There are at least three ways to have a depressing time at the movies, and one is worth the grief.
You can sit through something shoddy, inept, sub-standard, and do everything you can to flush it out of your system when it’s over. You can also sit through a smooth, studio-funded, well-made enterprise that everyone’s loving and is making money hand over fist, but which you happen to despise with every fibre of your being.
But watching a quality downer can be edifying. (Naturally.) I’m speaking of a movie that’s totally comfortable with the idea of bumming you out, because it’s trying to be thoughtful, profound or in some way affecting. Which saves it from being a bummer.
I’m thinking about this because there’s a film opening fairly soon that belongs in the third category. I saw it a little while ago, and I’m not going to identify it except to say that it was made by good and talented people.

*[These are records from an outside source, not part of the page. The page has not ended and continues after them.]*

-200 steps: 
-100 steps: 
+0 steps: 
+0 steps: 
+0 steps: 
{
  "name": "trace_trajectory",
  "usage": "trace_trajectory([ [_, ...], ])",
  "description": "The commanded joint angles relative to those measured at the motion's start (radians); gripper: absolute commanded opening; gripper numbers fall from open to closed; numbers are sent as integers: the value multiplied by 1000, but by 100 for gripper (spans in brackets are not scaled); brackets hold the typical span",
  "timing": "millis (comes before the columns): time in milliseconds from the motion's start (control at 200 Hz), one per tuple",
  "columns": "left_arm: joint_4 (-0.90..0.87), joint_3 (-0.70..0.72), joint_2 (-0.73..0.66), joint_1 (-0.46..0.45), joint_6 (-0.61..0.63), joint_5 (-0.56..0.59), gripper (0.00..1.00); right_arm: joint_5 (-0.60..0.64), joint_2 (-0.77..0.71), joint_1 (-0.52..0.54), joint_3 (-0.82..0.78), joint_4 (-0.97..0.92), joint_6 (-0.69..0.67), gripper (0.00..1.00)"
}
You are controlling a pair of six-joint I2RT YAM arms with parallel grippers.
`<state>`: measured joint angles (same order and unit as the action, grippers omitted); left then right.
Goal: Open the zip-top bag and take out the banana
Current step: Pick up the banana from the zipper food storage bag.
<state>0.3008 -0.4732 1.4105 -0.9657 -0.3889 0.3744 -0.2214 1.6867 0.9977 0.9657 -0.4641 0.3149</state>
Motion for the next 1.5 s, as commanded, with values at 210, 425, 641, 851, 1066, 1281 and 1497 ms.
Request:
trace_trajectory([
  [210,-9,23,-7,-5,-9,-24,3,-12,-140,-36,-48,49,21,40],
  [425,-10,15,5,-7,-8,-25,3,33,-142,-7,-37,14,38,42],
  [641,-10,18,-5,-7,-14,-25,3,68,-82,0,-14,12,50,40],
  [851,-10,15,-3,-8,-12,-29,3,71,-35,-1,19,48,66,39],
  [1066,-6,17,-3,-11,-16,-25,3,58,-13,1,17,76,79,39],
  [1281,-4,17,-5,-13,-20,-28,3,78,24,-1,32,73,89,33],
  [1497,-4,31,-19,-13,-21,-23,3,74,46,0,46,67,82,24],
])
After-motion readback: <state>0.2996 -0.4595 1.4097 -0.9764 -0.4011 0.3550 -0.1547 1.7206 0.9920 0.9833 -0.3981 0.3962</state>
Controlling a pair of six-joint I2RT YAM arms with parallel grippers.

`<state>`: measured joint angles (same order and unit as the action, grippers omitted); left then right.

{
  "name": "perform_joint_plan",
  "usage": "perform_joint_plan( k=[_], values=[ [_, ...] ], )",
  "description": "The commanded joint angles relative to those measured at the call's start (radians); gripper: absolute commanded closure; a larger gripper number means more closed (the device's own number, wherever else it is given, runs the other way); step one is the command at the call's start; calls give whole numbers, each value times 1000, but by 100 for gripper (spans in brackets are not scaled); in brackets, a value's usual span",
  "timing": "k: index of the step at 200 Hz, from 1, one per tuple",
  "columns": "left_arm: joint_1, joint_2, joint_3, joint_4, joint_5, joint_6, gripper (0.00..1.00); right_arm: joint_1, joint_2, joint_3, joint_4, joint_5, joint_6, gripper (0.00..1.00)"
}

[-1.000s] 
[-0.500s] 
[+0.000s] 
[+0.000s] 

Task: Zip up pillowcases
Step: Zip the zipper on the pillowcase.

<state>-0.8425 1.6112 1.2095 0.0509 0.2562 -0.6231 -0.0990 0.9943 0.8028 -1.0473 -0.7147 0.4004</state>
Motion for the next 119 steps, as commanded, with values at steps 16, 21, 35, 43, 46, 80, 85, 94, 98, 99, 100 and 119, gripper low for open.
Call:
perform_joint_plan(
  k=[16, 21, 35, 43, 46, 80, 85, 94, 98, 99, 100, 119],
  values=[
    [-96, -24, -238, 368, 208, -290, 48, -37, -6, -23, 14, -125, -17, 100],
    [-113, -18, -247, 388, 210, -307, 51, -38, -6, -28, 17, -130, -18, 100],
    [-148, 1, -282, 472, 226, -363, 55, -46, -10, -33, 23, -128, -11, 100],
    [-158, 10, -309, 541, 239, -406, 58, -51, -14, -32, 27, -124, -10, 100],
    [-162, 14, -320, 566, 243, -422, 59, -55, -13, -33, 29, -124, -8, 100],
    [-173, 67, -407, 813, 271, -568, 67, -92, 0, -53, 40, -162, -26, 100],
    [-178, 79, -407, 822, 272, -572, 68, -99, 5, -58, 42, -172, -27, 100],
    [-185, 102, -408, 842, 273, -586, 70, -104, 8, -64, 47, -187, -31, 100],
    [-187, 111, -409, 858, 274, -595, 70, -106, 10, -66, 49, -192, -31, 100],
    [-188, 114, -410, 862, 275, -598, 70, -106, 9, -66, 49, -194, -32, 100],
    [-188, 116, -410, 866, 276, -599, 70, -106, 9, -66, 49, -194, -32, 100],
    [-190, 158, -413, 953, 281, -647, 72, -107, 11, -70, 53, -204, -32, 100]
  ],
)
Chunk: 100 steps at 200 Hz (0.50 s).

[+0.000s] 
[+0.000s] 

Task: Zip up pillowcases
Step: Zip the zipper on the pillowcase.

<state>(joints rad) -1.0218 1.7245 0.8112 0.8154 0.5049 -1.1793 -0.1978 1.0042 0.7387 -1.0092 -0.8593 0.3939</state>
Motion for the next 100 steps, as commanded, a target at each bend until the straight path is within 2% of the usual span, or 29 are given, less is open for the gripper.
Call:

It’s a totally honorable effort, in short, although it doesn’t leave you with much besides a feeling of profound spiritual despair. Everything in this movie is down, down, down. Almost every character hates their life or their job or is overweight or dying…or it’s raining or the skies are overcast, or secondary characters are acting in a randomly cruel and hurtful way.
And yet it feels honest; it captures the way life actually feels at times. I’ve been there on occasion and I didn’t exactly welcome the memory, but I recognized it.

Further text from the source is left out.